Last but not least, digitalisation is changing how people at Boehringer Ingelheim work together. The Animal Health facility in Lyon, France, shows what the digital office of the future can look like. At the recently opened BI CUBE in Ingelheim, employees are training to become “agile facilitators” and bringing modern methods of design thinking to the organisation.

Boehringer Ingelheim is thus participating once again in the renewal of its own industry. Innovation, says Hubertus v. Baumbach, has long been a guiding principle for the company. By buying a tartar factory in 1885, the founder Albert Boehringer started to produce tartar and tartaric acid. However, his interest rapidly shifted to the production of citric acid and a little later to the development of a bacterial procedure to set up the production of lactid acid – a venturesome and high-risk decision back then, but one that payed off. The company once again proved to be brave and innovative when it moved away from lactic acid in the early 1970s and again in 1986 when it built a production facility for biopharmaceuticals, the biggest in Europe at the time. Now digitalisation is taking hold in the industry, and Boehringer Ingelheim, where change and progress are deeply embedded in the company’s DNA, is not simply gearing up for the new, digital healthcare sector, says Hubertus v. Baumbach. “We are looking forward to this future.”

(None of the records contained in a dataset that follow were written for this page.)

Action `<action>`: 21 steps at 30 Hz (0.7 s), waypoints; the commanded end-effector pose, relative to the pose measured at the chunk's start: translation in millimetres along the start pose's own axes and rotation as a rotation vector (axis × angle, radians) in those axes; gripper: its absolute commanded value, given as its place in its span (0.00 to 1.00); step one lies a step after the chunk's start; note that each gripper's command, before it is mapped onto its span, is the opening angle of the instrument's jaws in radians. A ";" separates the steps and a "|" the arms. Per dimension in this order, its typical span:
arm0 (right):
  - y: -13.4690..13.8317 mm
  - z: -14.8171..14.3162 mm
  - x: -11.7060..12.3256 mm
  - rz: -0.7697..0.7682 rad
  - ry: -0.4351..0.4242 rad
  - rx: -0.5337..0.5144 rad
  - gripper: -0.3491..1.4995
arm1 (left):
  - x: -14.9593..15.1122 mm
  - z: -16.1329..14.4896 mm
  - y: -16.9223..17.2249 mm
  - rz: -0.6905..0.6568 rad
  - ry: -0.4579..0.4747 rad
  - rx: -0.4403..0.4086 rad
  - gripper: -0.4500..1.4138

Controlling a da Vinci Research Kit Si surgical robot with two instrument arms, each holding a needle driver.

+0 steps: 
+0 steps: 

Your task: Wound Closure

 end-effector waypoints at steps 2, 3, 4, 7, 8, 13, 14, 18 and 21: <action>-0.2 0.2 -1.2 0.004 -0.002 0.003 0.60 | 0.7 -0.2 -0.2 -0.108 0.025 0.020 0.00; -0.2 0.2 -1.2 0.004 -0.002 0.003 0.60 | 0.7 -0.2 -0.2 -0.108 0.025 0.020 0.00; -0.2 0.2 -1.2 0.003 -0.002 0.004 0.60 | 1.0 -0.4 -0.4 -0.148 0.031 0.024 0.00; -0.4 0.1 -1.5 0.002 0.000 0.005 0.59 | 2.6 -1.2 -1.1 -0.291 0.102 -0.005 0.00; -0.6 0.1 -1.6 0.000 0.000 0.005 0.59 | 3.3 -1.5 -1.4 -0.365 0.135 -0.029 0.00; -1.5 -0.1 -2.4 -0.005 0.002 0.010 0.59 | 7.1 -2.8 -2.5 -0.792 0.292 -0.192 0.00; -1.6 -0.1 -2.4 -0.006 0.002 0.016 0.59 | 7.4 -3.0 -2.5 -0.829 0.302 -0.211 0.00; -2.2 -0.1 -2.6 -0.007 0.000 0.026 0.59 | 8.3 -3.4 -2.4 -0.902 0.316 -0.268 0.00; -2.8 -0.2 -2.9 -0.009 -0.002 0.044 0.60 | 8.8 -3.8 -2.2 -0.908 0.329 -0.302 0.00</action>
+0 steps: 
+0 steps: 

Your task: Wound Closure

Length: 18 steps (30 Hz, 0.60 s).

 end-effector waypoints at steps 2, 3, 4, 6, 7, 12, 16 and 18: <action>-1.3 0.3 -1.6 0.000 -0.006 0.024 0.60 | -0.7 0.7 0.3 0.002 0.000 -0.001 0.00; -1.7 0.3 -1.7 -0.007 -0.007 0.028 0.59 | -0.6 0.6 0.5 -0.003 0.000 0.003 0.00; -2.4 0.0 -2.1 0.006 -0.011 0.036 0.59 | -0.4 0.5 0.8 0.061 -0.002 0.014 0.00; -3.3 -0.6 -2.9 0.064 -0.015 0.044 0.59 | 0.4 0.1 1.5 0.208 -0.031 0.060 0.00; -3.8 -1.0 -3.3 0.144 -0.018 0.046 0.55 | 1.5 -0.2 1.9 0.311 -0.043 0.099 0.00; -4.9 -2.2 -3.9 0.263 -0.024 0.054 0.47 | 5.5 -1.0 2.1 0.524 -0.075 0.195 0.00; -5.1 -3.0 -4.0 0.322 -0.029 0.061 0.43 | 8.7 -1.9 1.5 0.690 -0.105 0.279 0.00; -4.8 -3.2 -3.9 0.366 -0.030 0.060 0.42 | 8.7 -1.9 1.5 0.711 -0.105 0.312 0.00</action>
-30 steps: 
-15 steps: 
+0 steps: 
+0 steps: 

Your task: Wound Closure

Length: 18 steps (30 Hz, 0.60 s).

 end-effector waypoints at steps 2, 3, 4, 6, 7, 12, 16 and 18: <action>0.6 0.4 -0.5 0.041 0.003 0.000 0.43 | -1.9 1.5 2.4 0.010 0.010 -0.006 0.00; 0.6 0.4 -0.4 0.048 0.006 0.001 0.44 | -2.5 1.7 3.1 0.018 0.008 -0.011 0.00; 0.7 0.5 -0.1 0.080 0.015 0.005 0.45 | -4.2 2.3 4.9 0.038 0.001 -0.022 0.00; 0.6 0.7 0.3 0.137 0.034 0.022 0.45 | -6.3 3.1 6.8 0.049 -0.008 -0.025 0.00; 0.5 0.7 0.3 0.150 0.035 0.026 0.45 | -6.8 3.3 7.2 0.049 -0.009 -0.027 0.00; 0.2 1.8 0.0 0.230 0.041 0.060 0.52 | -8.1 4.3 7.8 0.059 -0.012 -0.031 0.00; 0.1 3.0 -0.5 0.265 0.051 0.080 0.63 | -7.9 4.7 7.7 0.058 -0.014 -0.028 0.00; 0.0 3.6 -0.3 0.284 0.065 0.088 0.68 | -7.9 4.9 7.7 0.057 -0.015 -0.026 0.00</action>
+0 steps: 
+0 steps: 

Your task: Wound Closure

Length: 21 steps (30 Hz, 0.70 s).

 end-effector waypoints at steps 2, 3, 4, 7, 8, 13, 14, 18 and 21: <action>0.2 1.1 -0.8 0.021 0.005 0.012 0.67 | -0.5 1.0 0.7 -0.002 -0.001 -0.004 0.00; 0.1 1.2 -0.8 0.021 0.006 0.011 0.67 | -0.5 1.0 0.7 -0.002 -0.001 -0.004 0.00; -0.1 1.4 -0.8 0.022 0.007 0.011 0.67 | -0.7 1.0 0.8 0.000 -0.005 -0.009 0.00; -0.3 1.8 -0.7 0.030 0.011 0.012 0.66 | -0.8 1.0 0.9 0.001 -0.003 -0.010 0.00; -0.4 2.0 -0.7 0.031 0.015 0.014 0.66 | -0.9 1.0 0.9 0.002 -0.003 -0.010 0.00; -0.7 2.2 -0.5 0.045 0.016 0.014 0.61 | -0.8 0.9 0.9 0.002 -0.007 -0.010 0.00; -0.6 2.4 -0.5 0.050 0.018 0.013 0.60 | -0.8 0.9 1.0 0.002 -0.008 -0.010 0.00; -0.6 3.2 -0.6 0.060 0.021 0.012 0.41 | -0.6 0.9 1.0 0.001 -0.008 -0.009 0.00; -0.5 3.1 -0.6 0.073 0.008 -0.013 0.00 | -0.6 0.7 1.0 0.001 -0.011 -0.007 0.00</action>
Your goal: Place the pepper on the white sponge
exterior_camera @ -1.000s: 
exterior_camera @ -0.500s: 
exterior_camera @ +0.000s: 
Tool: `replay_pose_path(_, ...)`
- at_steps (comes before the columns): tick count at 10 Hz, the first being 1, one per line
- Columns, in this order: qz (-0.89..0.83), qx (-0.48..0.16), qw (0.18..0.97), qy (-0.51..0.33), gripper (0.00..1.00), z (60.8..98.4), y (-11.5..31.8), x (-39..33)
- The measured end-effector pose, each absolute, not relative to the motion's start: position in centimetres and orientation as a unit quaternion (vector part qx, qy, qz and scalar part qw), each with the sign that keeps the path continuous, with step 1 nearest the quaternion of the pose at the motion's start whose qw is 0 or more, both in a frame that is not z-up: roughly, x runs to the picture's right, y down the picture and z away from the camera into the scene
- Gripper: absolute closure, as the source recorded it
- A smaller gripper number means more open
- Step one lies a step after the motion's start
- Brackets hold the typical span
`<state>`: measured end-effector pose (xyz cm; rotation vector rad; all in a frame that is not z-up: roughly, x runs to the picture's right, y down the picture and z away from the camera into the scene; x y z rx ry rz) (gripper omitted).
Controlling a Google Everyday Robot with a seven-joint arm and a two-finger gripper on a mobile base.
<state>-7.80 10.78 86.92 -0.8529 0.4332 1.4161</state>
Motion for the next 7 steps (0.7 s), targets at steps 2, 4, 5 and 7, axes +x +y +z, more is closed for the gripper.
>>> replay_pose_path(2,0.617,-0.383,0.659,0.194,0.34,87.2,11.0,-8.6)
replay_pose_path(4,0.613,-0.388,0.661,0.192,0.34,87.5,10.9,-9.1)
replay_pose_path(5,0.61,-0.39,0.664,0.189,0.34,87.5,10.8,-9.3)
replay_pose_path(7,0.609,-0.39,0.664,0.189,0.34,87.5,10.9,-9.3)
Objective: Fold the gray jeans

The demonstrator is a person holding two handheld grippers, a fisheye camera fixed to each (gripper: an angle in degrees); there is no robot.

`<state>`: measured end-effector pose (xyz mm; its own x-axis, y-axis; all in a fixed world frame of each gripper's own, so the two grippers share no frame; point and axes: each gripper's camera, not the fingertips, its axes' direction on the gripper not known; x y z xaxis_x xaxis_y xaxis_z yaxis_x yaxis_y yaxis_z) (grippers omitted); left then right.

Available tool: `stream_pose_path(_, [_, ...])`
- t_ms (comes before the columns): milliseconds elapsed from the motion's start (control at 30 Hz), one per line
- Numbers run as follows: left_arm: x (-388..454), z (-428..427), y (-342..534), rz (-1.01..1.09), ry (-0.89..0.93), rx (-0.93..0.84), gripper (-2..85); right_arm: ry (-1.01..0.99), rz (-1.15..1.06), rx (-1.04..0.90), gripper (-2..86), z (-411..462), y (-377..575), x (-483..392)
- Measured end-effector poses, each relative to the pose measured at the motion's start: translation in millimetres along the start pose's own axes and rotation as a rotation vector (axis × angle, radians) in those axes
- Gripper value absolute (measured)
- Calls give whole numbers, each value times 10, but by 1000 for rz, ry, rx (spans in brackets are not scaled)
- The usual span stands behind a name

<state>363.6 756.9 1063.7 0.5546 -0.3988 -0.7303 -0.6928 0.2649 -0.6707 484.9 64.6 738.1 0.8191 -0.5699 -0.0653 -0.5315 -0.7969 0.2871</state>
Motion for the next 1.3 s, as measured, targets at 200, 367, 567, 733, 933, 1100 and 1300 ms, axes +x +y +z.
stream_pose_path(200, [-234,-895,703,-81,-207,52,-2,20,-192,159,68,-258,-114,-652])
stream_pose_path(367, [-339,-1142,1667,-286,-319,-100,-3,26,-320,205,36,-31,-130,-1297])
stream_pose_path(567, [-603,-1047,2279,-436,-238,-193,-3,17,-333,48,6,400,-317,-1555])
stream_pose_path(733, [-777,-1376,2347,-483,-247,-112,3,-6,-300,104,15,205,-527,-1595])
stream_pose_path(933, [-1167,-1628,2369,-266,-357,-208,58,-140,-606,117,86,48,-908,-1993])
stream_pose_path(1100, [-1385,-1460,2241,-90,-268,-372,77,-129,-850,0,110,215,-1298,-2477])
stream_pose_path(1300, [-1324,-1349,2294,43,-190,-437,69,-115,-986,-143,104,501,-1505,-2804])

Self-learning computer programs with algorithms that identify patterns autonomously and, in the process, continuously improve, as they avoid repeating errors.


Mass volumes of unstructured data, such as records of experiment findings, patient data from clinical trials and measurement data from production facilities.


Substitution of human work with intelligent machines. Modern industrial robots at Boehringer Ingelheim are “collaborative”. People can work with them.


Digital networks where people share information on medicines, clinical pictures, research questions etc. As the number of participants increases, so do the benefits.


Computer-generated 3D imagery in real time – such as the simulation of a factory that has not yet been built. Incorporation of VR elements into the natural field of vision is called augmented reality.